Tezos – The Mom and Pop Crypto that Made it to the Big Time
In 2017, it seemed like anyone could start an ICO and raise money to launch a cryptocurrency or token. There were hundreds of ICOs in the hot market, and one of the real standouts was Tezos. Tezos had one of the most successful ICOs in history, but the success came marred in controversy and interventions from the law.
Let’s unpack the Tezos token and determine whether it’s a project you want to add to your crypto portfolio.
The Team Behind Tezos
Co-founders of the Tezos project – Arthur and Kathleen Breitman, were working on Tezos for three years before its ICO. From their headquarters in Switzerland, the duo collaborated with top developers to create the Tezos project.
There were numerous hang-ups un the Tezos ICO that saw distrust and frustration occur in the ICO community among investors. Some even tried to take the company to court.
However, the unique offering from the coin proved challenging to develop, resulting in delays that added fuel to the flames of the customer service fire. The ICO was active for 2,000-Bitcoin blocks, meaning that the length of the ICO was five or six times longer than the average ICO that would last a few days and raise tens of millions of dollars.
Instead, the Tezos ICO remained open for weeks, and there was no cap on how much money the company could raise in the ICO process.
During the ICO, Tezos managed to raise 65,703-BTC and 361,122-ETH, for a total value of $232-million at the time. Fortunately, the Tezos team was ethical, and instead of running away to a tax haven with the cash, they decided to commit $50-million to a VC firm, investing back into the company by building other side projects relating to the sustainability of the platform.
What is Tezos?
To make it simple, Tezos is a decentralized, self-amending platform that developers can use to build Dapps. It’s a similar architecture to Ethereum, in that it allows developers to build dapps using smart contracts on the blockchain.
Tezos has a few unique features that separate it from being just another Ethereum. The most notable difference between the two blockchains is the Tezos network on-chain governance, allowing holders of XTZ tokens to vote on the direction of the network.
As a result, the community avoids events that lead to hard forks in community decisions, resulting in the depreciation and dilution of the cryptocurrency. The self-amending feature of the Tezos protocol allows for the easy upgrade of the blockchain, leaving an open door for innovation on the blockchain.
How Does It Work?
According to information on the Tezos website, the company dedicates itself to helping all stakeholders participate in protocol governance. That’s a challenging experiment to conduct, especially when you think about the grandeur of the project. Still, it’s a nice way to boost the promotion of transparency in the project.

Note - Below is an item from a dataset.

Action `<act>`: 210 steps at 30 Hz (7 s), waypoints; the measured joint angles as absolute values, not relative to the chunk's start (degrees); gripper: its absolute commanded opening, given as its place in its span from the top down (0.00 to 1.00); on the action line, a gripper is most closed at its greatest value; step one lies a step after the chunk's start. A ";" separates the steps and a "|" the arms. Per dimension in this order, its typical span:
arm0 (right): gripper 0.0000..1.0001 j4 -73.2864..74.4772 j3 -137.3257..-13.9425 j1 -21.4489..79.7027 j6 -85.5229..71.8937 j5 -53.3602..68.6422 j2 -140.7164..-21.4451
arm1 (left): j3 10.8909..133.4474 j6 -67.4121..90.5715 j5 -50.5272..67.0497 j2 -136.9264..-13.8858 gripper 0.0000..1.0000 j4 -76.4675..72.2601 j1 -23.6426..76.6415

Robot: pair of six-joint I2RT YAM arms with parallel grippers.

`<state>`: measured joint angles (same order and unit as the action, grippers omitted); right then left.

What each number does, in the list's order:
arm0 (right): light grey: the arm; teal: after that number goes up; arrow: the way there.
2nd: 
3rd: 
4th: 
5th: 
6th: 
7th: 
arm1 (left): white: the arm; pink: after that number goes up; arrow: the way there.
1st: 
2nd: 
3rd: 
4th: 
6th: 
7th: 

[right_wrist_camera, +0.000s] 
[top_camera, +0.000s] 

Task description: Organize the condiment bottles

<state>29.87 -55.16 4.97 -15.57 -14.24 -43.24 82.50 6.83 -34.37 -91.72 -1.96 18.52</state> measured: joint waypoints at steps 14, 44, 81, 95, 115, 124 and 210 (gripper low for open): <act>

The on-chain governance processes work like the standard democratic voting process. If a developer were to propose a change to any of the existing protocols must improve the blockchain.
As the developer puts forward the proposal, all stakeholders will vote on the proposal. The proposal includes an invoice for the work on the development, attached to a smart contract on the blockchain. When the stakeholders finish voting, the funds release automatically to the development team.
The most significant advantages of on-chain governance protocols are incentive structures for those developers that continue to propose innovations enhancing the blockchain protocol, as well as the democratic voting system that enables all stakeholders a voice while preventing the centralization of the network.
What are the Features of Tezos?
The top features of the Tezos project include the following:
- On-Chain Governance – All stakeholders play a role in controlling the future of the platform.
- Code Evolutions – Tezos use generic network shells compatible with different consensus and transaction protocols as per blockchain requirements. Developers built Tezos with modular fashion in mind.
- Liquid Proof-of-Stake – Tezos achieves consensus in delegated proof-of-stake (dPOS). The Liquid proof-of-stake is the suited name for this approach. Most dPOS cryptocurrencies, such as EOS, focus on the scaling of users. As a result, they end up losing decentralization and security protocols.
- With Tezos, we can expect the team to fill this gap in security and decentralization by taking advantage of the benefits of implementing dPOS.
- Baking – Tezos refers to the staking process as “baking.” Using this model, the bakers commit their deposits, receiving a reward for publishing and signing blocks. According to research, there are over 450-bakers contributing to the network.
How do I Buy Tezos? – What are the Recommended Exchanges for Trading Tezos?
You can purchase Tezos at all the leading exchanges. Currently, Tezos is around the number-10 position on the top 100 cryptocurrencies. There is around $180-million in daily volume traded in Tezos, with a market cap of nearly $2-billion.
Stick to the unregulated exchanges when trading with Tezos, there’s more liquidity in platforms like Binance, and more markets available to trade with Tezos.
Tezos is another Ethereum alternative that shows promise if the development team can manage to sort out the smart contracts side of the platform. However, with one of the most exciting ICOs of all time, Tezos has a good reputation in the community, even if it had a rocky start.